De Citizen Kane à Falstaff
Ses films, Citizen Kane, Dossier secret (Mr. Arkadin), ne parlent que de cela. Mais ne serait-ce pas aller vite en besogne que de réduire la trajectoire serpentine du maestro à la pente déliquescente où glisse le plus célèbre de ses personnages, Charles Foster Kane, en proie à la déréliction, la chute, la solitude, l’abandon ?
D’autant que Welles lui préférait Falstaff, son dernier opus, et selon lui le meilleur de ses films, bien au-dessus de Citizen Kane qu’il jugeait imparfait, en dépit – ou peut-être à cause – de sa grammaire filmique virtuose (noir et blanc contrasté, plans décadrés hérités de l’expressionnisme allemand, montage rapide emprunté à Eisenstein, flash-backs en poupées russes, profondeur de champ, plongées/contre-plongées, plans-séquences…).

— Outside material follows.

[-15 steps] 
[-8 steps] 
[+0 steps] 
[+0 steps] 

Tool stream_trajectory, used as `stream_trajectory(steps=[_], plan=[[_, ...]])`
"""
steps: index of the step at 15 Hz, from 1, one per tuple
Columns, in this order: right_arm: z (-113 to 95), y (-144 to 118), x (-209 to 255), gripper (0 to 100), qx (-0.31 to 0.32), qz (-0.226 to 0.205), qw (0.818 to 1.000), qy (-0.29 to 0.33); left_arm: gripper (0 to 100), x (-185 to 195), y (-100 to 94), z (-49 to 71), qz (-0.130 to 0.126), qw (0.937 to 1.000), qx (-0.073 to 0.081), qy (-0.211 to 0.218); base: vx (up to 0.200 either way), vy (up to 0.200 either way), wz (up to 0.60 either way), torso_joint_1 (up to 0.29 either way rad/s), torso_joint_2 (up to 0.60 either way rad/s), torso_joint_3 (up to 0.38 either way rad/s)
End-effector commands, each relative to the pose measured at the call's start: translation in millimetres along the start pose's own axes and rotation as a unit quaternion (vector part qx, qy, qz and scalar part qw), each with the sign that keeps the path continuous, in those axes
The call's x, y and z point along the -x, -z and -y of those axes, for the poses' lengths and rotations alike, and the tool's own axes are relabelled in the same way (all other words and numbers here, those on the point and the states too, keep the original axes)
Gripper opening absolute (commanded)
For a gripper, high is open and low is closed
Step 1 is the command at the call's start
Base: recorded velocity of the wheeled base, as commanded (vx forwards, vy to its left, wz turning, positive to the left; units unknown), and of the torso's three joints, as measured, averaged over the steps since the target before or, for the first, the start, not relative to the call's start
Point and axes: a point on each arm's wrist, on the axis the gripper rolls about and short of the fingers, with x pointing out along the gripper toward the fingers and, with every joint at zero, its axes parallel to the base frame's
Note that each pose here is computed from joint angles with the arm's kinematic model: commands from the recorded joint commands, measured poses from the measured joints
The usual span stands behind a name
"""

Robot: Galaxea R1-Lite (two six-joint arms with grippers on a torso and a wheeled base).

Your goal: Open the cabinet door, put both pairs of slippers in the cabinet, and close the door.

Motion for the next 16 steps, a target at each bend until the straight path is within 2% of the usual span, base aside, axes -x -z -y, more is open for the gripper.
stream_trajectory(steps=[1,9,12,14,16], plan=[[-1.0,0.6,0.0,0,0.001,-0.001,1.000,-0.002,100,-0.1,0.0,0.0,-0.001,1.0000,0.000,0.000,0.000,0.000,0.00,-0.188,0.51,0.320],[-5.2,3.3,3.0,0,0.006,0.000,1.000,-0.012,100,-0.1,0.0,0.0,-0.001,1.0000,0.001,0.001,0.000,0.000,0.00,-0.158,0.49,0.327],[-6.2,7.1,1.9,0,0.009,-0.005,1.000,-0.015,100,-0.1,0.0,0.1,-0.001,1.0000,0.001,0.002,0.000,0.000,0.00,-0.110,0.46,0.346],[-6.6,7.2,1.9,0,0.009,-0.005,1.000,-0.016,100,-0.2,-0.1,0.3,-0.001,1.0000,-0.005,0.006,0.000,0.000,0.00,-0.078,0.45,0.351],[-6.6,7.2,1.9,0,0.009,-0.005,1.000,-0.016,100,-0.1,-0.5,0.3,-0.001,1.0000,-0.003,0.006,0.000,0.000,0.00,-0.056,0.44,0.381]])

Visiblement impressionné par son sujet, dont il ne semble pas savoir sous quel angle l’aborder, le documentaire d’Elisabeth Kapnist n’échappe pas à l’écueil de l’hagiographie, effleurant le mythe, mais trop superficiellement les fêlures de l’homme, géant protéiforme, archétype du cinéaste-auteur, homme de théâtre, de radio, magicien, âme nomade éprise de voyage et de tauromachie…
Un docu plan-plan
Suivant un mélange sans surprise d’entretiens et d’archives, on survole ainsi la vie de Welles, l’enfance prodige auprès d’une mère qui l’initie au piano et à Shakespeare, ses débuts sur les planches et à la radio. La notoriété fulgurante qu’il acquiert à 23 ans, à la suite d’un canular radiophonique simulant une attaque extraterrestre (La Guerre des mondes), lui ouvre les portes d’Hollywood où, pour son premier film, on lui laisse les pleins pouvoirs, qu’on lui retire dès le second (La Splendeur des Amberson) en le privant du final cut.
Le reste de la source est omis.